INFORMATION SHOWN START
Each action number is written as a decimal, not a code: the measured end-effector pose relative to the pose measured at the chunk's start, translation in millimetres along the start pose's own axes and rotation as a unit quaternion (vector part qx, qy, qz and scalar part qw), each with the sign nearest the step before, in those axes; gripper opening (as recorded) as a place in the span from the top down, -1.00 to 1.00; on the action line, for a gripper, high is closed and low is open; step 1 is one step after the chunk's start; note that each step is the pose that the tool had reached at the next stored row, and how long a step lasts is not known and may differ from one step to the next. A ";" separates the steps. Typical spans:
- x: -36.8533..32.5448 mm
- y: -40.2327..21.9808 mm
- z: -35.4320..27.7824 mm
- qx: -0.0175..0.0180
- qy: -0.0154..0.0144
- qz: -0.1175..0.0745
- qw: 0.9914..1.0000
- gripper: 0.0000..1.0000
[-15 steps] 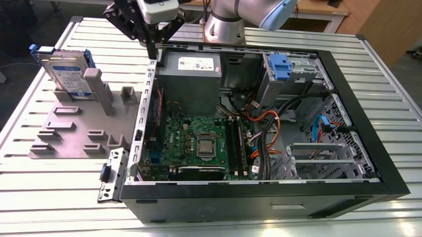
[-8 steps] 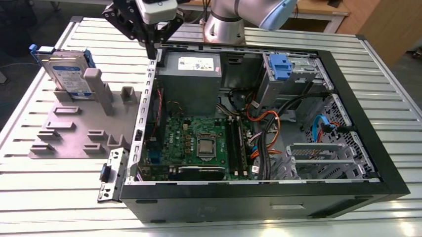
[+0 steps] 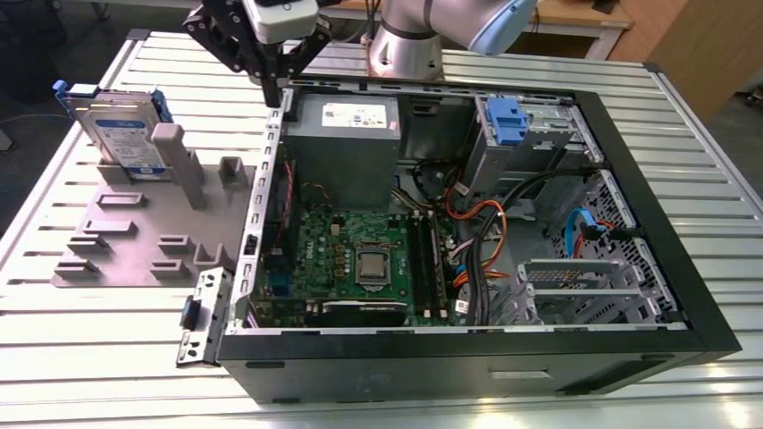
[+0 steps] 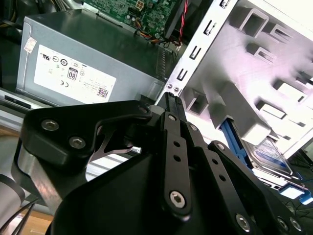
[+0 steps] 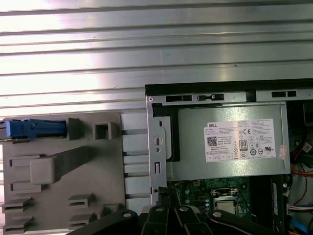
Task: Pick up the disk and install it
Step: 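Reach for the disk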
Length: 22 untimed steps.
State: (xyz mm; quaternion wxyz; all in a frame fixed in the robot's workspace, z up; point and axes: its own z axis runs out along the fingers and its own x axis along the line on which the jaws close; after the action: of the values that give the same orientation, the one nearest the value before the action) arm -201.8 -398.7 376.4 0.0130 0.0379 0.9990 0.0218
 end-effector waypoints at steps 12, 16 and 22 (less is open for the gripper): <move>3.1 -0.4 4.5 0.000 0.000 0.000 1.000 0.79; 3.3 -0.5 5.8 0.000 0.000 0.000 1.000 0.79; 3.3 -0.5 6.2 0.000 0.000 0.000 1.000 0.79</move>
State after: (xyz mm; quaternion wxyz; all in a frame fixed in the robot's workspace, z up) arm -205.0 -398.7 370.2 0.0128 0.0379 0.9990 0.0218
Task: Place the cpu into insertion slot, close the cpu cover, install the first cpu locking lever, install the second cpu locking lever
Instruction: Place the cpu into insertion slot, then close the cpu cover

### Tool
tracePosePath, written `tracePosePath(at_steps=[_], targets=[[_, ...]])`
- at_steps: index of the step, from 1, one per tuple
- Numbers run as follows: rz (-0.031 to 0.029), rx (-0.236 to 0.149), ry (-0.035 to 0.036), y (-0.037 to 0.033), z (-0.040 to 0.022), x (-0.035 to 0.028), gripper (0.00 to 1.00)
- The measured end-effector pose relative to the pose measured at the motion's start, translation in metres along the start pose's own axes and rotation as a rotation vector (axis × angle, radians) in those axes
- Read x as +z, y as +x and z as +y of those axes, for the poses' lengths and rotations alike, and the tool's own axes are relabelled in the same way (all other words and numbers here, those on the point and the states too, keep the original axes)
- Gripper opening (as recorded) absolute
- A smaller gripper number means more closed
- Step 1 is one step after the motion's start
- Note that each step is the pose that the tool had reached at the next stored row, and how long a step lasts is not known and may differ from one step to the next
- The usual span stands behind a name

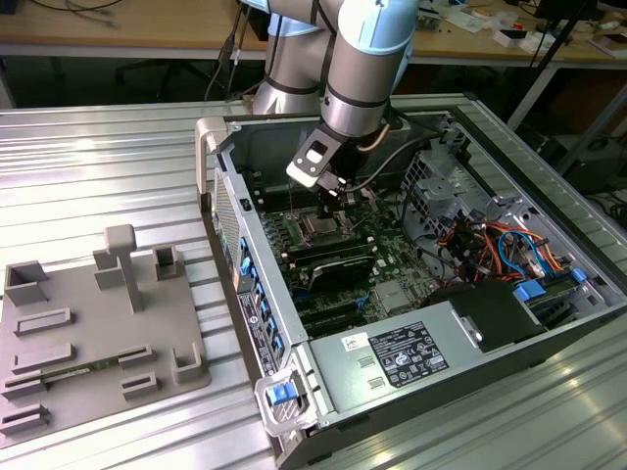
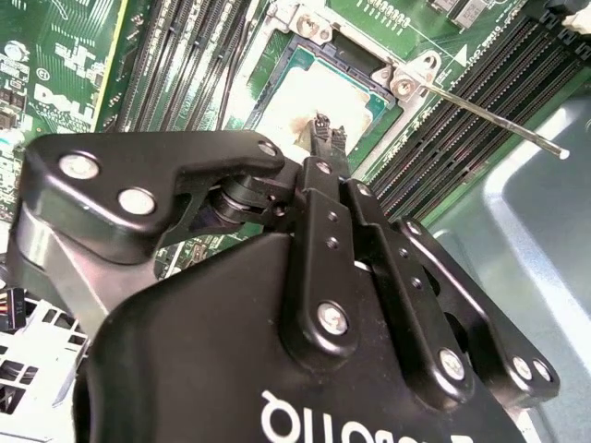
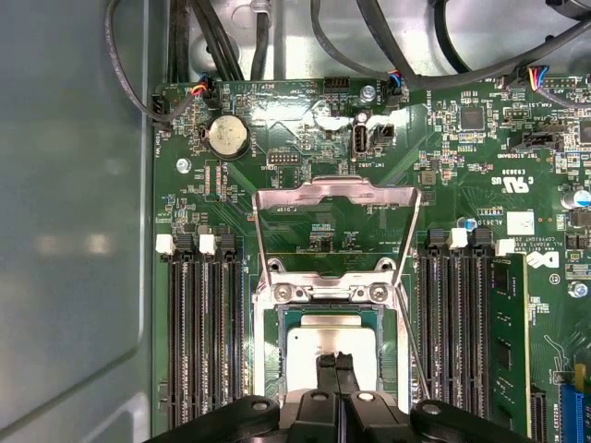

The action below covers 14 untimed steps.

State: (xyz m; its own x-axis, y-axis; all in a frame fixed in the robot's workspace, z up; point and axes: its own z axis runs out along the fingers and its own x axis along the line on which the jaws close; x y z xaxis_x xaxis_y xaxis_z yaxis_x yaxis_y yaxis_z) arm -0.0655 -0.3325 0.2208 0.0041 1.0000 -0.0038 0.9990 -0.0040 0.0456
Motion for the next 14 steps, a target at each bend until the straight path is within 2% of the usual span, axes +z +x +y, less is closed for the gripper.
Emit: tracePosePath(at_steps=[14], targets=[[0.0,0.0,0.0,0.0,0.0,-0.0008,0.11]])
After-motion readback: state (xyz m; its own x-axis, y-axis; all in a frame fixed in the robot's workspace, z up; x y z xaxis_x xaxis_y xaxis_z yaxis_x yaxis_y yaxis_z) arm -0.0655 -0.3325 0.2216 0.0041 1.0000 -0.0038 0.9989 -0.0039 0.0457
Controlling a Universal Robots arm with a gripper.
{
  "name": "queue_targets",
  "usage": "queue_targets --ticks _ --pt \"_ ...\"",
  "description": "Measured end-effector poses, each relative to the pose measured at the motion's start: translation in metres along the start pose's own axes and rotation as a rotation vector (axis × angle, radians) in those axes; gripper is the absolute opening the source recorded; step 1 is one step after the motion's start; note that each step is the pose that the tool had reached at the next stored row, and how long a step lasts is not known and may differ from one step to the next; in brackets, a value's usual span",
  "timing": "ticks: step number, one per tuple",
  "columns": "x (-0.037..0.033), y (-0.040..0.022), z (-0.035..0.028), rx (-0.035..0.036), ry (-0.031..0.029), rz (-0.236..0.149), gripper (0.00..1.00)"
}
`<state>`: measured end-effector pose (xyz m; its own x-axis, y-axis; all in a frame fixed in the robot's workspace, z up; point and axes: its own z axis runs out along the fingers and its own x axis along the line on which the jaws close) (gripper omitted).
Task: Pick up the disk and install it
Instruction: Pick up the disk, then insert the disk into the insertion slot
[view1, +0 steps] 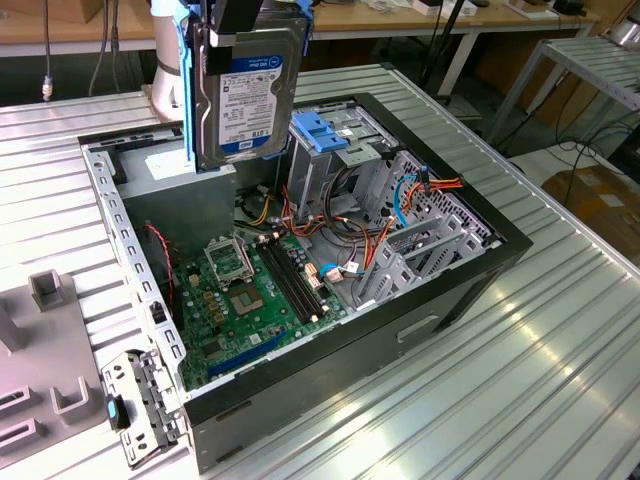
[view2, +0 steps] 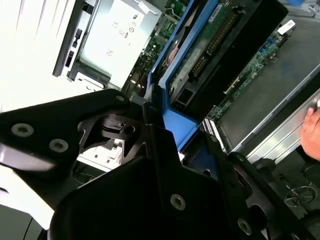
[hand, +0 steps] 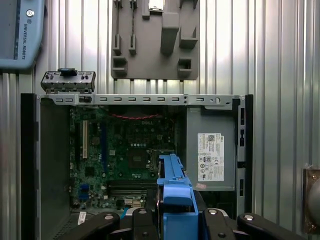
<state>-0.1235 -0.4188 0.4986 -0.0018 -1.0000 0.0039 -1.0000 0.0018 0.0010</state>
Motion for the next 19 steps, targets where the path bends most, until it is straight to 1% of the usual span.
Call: queue_targets --ticks 1,3,11,19 --pt "0.0000 0.0000 0.0000 0.0000 0.0000 0.000 0.37" --pt "0.0000 -0.0031 0.0000 0.0000 0.0001 0.000 0.37" --pt "0.0017 -0.0031 0.0000 0.0000 0.0001 0.000 0.37" --pt "0.0053 -0.0031 0.0000 0.0000 0.0000 0.000 0.37"
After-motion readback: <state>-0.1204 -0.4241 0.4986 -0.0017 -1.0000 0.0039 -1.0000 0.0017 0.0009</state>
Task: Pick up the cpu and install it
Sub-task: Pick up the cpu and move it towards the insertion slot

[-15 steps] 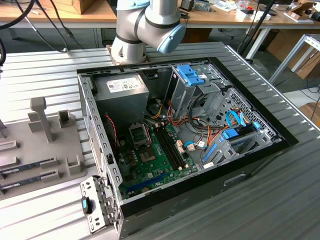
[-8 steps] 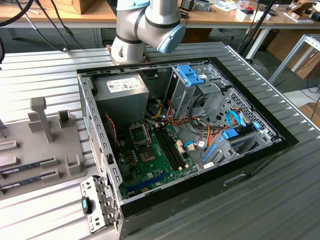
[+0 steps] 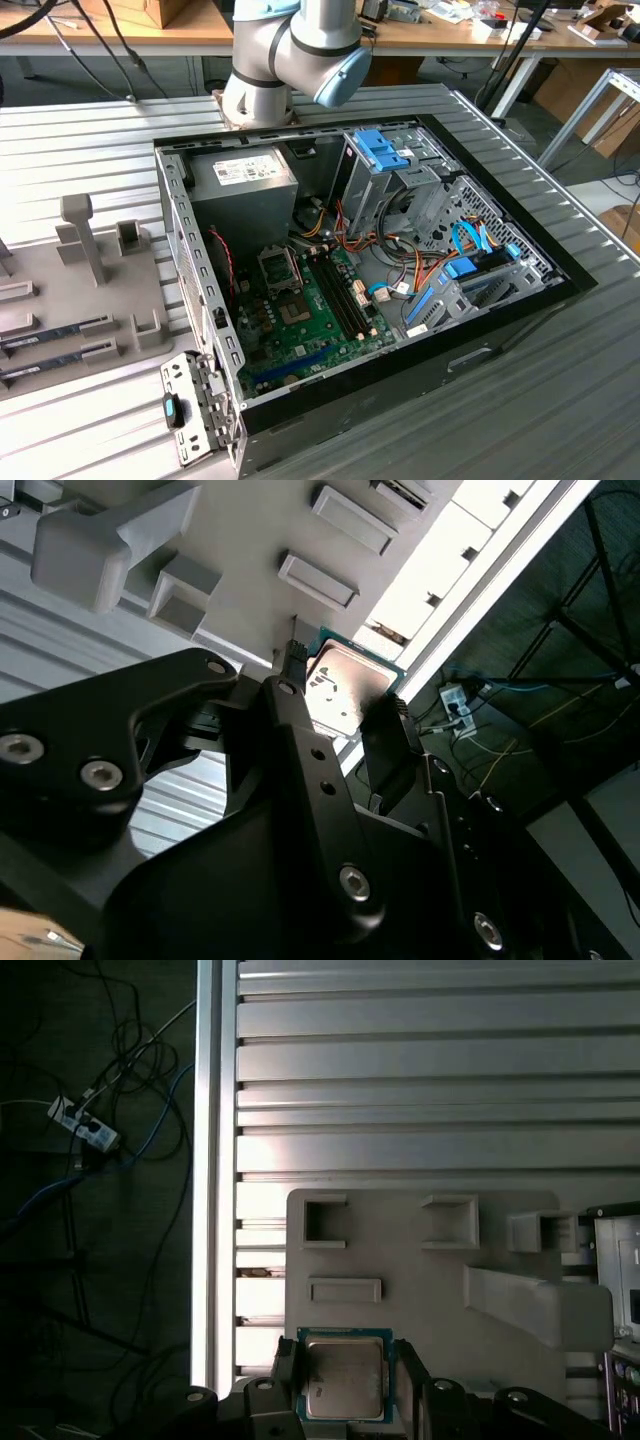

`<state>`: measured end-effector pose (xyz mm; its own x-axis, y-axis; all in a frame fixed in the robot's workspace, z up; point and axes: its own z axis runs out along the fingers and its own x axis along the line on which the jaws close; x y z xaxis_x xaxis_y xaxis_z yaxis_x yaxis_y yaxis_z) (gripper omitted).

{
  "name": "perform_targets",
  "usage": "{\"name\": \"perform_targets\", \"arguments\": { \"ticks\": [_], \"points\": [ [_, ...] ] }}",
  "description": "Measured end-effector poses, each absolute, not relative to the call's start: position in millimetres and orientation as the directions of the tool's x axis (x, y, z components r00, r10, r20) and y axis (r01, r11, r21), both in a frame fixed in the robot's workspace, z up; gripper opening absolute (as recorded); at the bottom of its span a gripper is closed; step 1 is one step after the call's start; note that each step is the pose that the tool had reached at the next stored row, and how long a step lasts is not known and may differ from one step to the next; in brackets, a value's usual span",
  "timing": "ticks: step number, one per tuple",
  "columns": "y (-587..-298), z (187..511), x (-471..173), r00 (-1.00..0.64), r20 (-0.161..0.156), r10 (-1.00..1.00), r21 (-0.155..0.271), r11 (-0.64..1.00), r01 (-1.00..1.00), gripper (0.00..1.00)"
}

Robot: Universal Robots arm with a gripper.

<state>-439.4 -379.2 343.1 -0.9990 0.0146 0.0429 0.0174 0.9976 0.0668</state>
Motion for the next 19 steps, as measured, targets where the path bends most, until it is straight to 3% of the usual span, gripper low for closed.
{"name": "perform_targets", "arguments": {
  "ticks": [19],
  "points": [
    [-379.2, 362.2, -439.4, -0.999, 0.043, 0.014, 0.079, 0.997, 0.017, 0.47]
  ]
}}
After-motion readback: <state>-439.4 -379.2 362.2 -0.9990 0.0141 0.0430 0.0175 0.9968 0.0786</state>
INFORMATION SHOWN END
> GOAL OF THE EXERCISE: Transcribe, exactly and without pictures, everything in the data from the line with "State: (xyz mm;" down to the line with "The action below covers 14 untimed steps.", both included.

> ANSWER SECTION:
State: (xyz mm; quaternion wxyz; all in a frame fixed in the robot's workspace, z up; point and axes: its own z axis runs out along the fingers and its own x axis along the line on which the jaws close; after the action: of the values that give the same orientation, the one nearest the value before the action) arm -201.8 -398.7 376.4 0.0130 0.0379 0.9990 0.0218
 end-effector waypoints at steps 12, 16 and 22 (less is open for the gripper): <move>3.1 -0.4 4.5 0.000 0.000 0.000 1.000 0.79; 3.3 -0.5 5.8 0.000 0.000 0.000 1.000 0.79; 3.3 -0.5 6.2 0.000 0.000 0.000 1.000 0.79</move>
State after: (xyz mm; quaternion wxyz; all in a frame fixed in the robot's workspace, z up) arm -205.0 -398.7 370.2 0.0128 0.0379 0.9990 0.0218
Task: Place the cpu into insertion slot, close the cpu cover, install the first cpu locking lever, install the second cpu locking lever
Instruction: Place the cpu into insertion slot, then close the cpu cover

### Tool
tracePosePath, written `tracePosePath(at_steps=[_], targets=[[_, ...]])`
- at_steps: index of the step, from 1, one per tuple
- Numbers run as follows: rz (-0.031 to 0.029), rx (-0.236 to 0.149), ry (-0.035 to 0.036), y (-0.037 to 0.033), z (-0.040 to 0.022), x (-0.035 to 0.028), gripper (0.00 to 1.00)
- The measured end-effector pose relative to the pose measured at the motion's start, translation in metres along the start pose's own axes and rotation as a rotation vector (axis × angle, radians) in those axes
- Read x as +z, y as +x and z as +y of those axes, for the poses' lengths and rotations alike, and the tool's own axes are relabelled in the same way (all other words and numbers here, those on the point and the states too, keep the original axes)
- Gripper opening (as recorded) absolute
- A smaller gripper number means more closed
- Step 1 is one step after the motion's start
- Note that each step is the pose that the tool had reached at the next stored row, and how long a step lasts is not known and may differ from one step to the next
- The usual span stands behind a name


The action below covers 14 untimed steps.

The exercise has been fully completed.